■ Exercise goal: Using the data below, gather each line that includes the word "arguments".

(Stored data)
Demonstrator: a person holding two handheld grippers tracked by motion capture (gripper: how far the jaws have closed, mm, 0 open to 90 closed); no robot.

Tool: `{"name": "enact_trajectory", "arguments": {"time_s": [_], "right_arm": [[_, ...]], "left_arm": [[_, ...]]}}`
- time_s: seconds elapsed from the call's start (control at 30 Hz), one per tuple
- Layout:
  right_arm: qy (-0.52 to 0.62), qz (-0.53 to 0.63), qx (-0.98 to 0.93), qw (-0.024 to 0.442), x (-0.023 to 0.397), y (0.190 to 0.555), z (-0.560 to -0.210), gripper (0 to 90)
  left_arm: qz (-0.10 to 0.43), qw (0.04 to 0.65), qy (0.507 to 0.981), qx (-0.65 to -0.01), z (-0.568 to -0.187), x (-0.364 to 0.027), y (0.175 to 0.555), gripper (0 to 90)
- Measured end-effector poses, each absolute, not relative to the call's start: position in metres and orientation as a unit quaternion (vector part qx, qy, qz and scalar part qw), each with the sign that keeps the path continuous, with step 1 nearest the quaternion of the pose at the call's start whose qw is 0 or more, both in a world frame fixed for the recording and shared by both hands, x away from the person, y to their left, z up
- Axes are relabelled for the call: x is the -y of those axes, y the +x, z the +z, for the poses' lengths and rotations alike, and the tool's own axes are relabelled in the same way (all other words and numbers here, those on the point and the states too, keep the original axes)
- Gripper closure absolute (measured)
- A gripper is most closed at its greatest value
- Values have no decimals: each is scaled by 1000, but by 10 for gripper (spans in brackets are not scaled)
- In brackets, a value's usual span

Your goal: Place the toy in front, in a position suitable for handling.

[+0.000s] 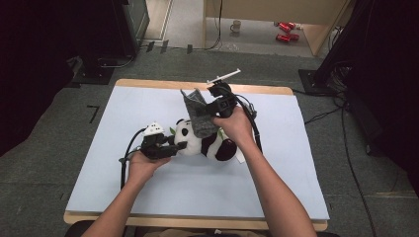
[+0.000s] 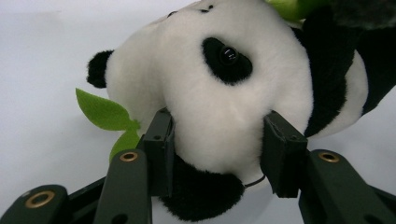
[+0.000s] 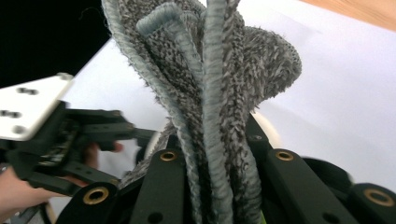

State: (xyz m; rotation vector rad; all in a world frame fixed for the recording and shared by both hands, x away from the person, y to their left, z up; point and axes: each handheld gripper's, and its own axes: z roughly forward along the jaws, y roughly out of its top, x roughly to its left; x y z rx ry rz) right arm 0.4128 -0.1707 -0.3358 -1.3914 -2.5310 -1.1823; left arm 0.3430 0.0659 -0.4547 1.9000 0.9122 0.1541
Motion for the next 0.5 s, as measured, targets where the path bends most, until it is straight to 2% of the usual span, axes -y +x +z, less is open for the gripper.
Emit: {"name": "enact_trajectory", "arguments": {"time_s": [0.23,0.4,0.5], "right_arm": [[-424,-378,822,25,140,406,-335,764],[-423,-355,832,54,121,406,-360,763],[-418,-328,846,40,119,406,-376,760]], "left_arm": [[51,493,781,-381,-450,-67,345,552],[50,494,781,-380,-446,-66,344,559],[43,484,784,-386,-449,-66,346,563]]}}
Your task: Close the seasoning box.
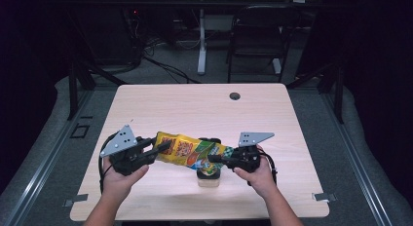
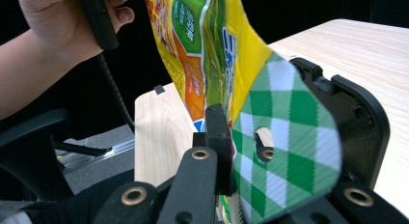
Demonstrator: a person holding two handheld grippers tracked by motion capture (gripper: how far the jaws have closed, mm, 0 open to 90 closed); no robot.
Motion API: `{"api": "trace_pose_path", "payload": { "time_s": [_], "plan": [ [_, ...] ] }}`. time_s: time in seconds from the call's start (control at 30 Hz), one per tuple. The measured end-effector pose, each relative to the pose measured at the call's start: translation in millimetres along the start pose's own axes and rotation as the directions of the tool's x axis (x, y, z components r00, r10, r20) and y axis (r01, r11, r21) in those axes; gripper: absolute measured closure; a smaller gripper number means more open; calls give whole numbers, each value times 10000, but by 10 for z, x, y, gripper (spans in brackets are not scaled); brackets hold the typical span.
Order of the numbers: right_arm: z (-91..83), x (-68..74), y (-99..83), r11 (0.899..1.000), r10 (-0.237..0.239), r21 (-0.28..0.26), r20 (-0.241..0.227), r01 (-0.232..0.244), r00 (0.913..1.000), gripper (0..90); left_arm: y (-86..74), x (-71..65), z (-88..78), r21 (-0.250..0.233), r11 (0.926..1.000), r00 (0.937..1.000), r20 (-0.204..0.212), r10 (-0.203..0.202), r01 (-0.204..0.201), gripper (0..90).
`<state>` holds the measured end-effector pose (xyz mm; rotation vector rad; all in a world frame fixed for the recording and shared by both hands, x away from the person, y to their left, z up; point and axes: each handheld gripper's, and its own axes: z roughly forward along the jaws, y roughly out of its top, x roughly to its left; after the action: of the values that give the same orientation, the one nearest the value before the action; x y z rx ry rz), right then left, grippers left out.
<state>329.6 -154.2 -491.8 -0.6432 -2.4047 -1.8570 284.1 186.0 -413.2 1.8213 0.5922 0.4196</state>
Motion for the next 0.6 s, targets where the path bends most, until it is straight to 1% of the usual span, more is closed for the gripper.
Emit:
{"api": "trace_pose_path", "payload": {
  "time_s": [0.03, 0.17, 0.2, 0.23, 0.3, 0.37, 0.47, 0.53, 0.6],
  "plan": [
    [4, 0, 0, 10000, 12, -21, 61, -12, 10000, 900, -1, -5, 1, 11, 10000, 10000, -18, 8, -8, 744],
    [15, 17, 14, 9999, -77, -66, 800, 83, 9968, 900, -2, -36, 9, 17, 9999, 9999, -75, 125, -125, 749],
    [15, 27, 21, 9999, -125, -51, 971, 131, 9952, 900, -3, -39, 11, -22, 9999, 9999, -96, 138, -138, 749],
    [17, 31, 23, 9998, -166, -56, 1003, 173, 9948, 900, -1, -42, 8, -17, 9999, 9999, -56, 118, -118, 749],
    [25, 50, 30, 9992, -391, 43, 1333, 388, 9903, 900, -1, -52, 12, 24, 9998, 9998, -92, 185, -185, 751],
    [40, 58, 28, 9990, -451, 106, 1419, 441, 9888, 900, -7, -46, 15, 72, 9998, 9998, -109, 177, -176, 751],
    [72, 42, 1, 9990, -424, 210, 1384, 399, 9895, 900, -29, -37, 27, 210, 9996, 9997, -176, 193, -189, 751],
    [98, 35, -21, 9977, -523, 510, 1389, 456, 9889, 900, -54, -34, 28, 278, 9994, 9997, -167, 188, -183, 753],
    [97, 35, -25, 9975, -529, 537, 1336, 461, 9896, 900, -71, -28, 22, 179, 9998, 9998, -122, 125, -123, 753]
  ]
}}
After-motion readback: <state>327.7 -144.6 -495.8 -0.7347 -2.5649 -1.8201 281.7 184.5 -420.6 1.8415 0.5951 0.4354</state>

■ Finished task:
Tool: `{"name": "enact_trajectory", "arguments": {"time_s": [_], "right_arm": [[_, ...]], "left_arm": [[_, ...]]}}`
Emit: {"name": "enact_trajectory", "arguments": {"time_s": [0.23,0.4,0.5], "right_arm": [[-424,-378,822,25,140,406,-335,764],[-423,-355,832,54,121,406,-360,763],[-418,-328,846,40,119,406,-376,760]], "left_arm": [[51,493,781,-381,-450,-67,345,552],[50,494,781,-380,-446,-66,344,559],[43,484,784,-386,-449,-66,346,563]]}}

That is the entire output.